REQUIREMENT =
Scan the records below and report how many lines contain the word "beans", giving the number by itself.

Dataset records:
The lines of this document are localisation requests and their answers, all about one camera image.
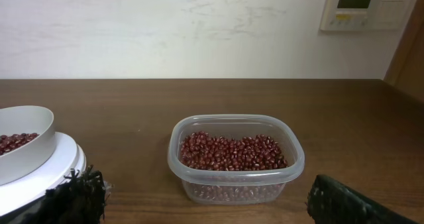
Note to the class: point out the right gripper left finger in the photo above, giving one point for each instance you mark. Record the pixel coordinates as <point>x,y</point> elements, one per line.
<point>81,200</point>

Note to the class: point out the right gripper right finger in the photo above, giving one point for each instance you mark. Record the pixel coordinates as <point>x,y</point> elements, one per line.
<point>331,202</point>

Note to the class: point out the white digital kitchen scale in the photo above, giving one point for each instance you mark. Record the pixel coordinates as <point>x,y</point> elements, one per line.
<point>67,156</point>

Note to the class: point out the white round bowl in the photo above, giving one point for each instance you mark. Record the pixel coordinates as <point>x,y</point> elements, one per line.
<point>27,158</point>

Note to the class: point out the red beans in bowl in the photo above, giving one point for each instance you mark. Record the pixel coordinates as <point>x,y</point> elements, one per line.
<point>15,141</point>

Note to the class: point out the clear plastic bean container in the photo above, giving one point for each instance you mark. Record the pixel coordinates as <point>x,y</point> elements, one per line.
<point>235,187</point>

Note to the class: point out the red beans in container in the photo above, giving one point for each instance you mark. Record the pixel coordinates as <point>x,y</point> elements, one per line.
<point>201,151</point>

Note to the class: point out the white wall control panel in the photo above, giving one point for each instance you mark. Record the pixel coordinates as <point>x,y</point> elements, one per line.
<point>363,15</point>

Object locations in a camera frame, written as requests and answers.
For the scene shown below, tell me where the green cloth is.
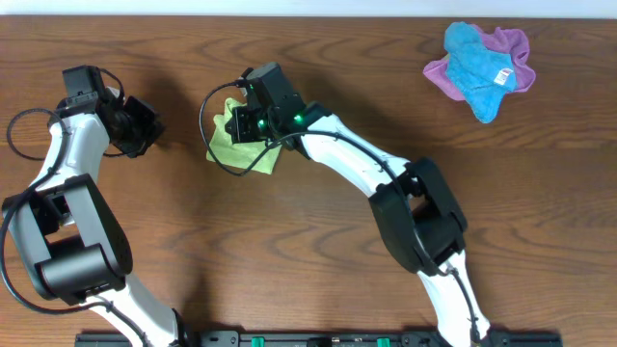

TASK OUTPUT =
2